Taking the taxi in Istanbul may not be as fast and convenient as in your home country. Private metered taxis are easy to find unless you travel during rush hour. However, before you hop on a taxi, keep in mind that traffic can be extremely heavy and the drivers quite reckless.
Unfortunately, only very few taxi drivers speak English or any other foreign language. Write down the address on a piece of paper and show it to the taxi driver. Do make sure that the driver knows the location before you get in the car.
There’s a nighttime fare and a daytime fare, the latter being a lot cheaper. Taxi drivers sometimes try to scam passengers out of their money by charging the nighttime fare during daytime or taking longer routes. If your taxi ride takes you across the TEM highway or the Bosporus Bridge, you will have to cover the toll. Tipping the driver, however, is not necessary as it is included in the base fee.

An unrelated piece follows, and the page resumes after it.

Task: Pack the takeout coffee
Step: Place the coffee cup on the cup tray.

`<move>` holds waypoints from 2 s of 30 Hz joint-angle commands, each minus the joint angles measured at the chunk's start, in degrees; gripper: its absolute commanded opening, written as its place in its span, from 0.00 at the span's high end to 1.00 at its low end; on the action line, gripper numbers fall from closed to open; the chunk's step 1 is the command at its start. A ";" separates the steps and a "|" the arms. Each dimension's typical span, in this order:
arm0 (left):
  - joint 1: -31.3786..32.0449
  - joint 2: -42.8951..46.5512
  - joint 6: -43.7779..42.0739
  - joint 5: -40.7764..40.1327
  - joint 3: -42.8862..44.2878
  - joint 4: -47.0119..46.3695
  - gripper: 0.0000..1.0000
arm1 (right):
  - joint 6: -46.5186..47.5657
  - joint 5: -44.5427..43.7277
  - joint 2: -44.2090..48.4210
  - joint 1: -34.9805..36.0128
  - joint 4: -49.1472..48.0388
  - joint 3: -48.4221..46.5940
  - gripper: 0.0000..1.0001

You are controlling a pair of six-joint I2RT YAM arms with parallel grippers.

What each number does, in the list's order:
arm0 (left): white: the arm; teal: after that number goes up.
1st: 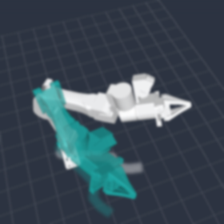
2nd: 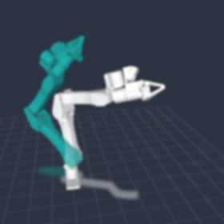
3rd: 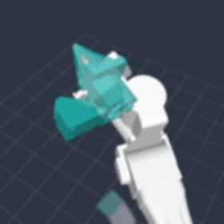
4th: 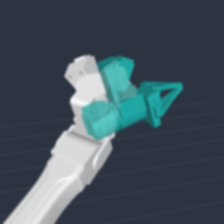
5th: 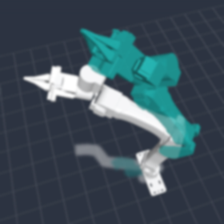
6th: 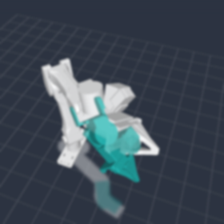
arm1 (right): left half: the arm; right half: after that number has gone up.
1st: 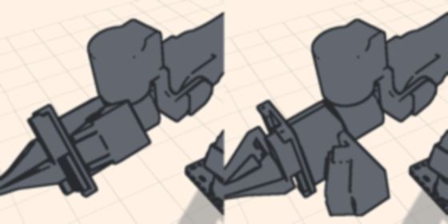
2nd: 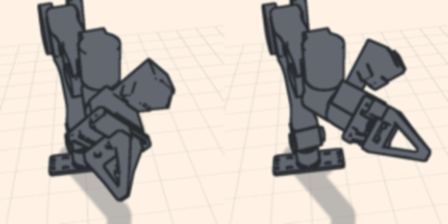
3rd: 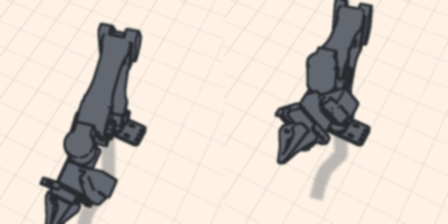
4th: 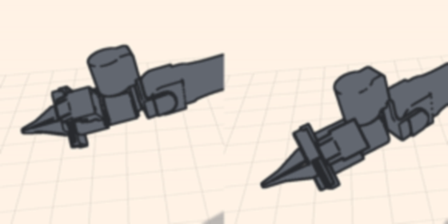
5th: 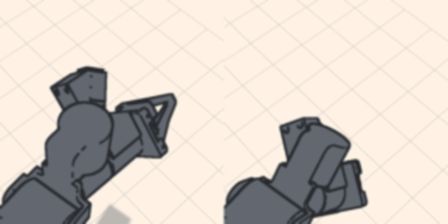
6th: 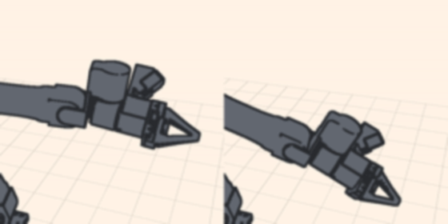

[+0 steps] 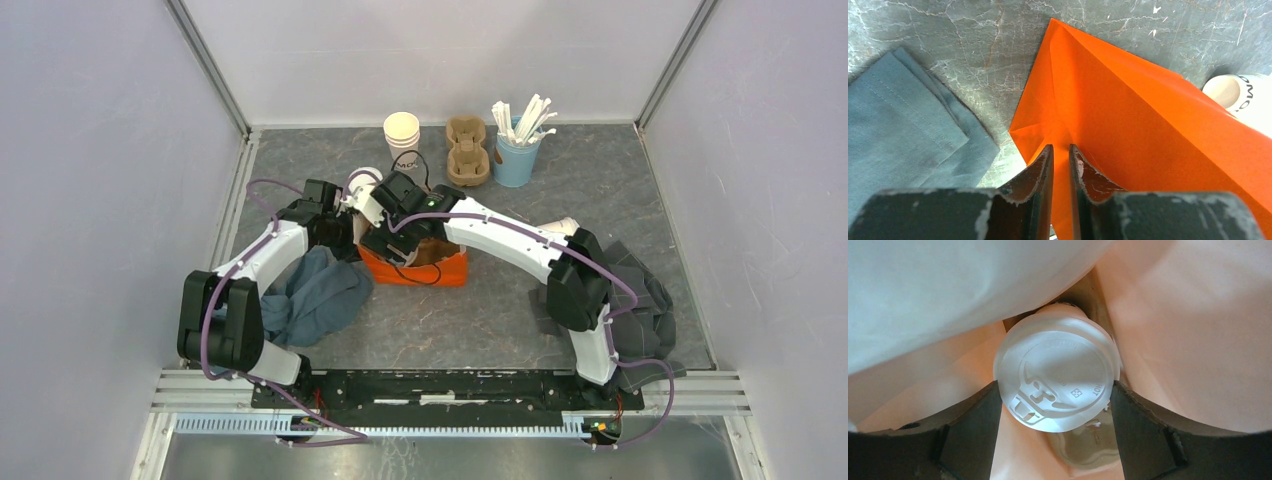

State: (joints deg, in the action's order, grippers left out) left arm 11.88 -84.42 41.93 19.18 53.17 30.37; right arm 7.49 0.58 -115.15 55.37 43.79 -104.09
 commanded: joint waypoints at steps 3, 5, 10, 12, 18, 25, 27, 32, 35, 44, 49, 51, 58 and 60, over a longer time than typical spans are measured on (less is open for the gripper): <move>1.11 2.61 -3.98 1.41 2.38 2.49 0.76 | -3.81 0.66 1.50 0.44 1.42 -1.35 0.19; 1.07 3.27 -4.14 1.30 2.49 2.85 0.75 | -4.18 0.57 1.59 0.43 2.16 -3.52 0.12; 1.13 5.11 -4.40 1.24 2.00 3.49 0.75 | -5.37 0.15 3.88 0.32 1.58 -3.05 0.02; 1.07 5.95 -4.49 0.96 1.67 3.93 0.75 | -5.62 -0.05 5.13 0.35 1.23 -1.82 0.02; 1.06 8.46 -5.11 -0.88 1.22 5.72 0.74 | -7.07 -1.19 8.94 0.35 0.59 1.64 0.02; 1.11 11.41 -6.66 -4.10 2.56 9.47 0.71 | -7.40 -2.33 11.73 0.39 0.60 3.49 0.02; 1.05 12.20 -7.29 -5.20 3.60 11.08 0.70 | -9.28 -2.18 12.42 0.35 1.30 2.85 0.02; 1.10 14.40 -8.58 -8.32 6.24 15.29 0.68 | -10.71 -2.80 14.57 0.26 2.87 0.21 0.02; 1.12 15.63 -8.88 -8.96 7.72 17.24 0.67 | -11.70 -3.50 15.37 0.35 4.84 -3.15 0.02; 1.10 19.51 -8.81 -9.35 9.30 20.69 0.65 | -12.56 -3.08 21.58 0.35 5.94 -7.74 0.02; 1.09 21.56 -8.71 -8.78 10.12 22.25 0.64 | -11.87 -2.61 26.82 0.35 4.76 -10.41 0.02; 1.08 22.46 -8.87 -8.03 10.49 22.44 0.63 | -10.60 -2.75 30.04 0.35 2.67 -10.78 0.02; 1.04 25.20 -9.82 -7.88 13.28 23.79 0.58 | -8.16 -26.01 43.56 -1.85 -5.06 -2.27 0.02; 1.06 25.86 -10.05 -8.24 14.55 24.00 0.57 | -9.05 -33.85 46.11 -5.39 -5.11 0.86 0.02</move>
State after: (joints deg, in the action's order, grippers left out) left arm 12.73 -60.80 35.77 10.66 63.66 53.93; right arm -1.45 -13.41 -74.08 54.37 42.87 -107.96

You are not in the mood for a taxi ride? You can also take one of the water taxis for a trip across the Bosporus. Water taxis were introduced in 2008. The fee is calculated per trip, not per passenger. With the capacity to hold up to 10 people, water taxis are often cheaper and faster than regular taxis.
If you prefer public transportation to taxi rides, you can choose from various types of transportation:
The most common way to pay your fare is via Istanbulkart. These are available as reduced fare cards, free ride cards, and passes. Unless you are a student, veteran, or a senior citizen, you will have to purchase a Blue Card for your daily commute. The fee for the card is 10 TRY, the monthly loading fee is 120 TRY. A single ride costs 1.65 TRY using the Blue Card.
The district of Beyoglu is often called Pera, too. Here the influence of people from various cultural backgrounds is still prevalent. Thus Beyoglu is not only Istanbul’s center of trade, but also the city’s hub for art and entertainment. With neighborhoods such as Taksim Square, Galatasaray, Tünel, or Tarlabasi, it also features the busiest nightlife in Istanbul.
The Asian side is Istanbul’s calmer corner. It was first known as Chalcedon and forms one of the city’s largest districts. Although Kadiköy is the first stop for most people who arrive here, the Asian side is famous for its historical market.
The Prince Islands, on the other hand, are ideal for a weekend get-away. Take the ferry to Kinaliada, Heybeliada or Büyükada on a sunny day. All three of these islands are famous for their monasteries and churches, which are open for visitors. Most visitors discover the islands via bicycle, which can be rented for a few liras.
The historic peninsula is known for its vast number of museums and monuments. Constantine had chosen this part of the city as his capital, leaving behind many architectural and cultural treasures. Here you’ll find the Hagia Sophia, Topkapi Palace or the Archeological Museum. Sultanahmet Square — Istanbul’s touristic center — is located on the peninsula as well.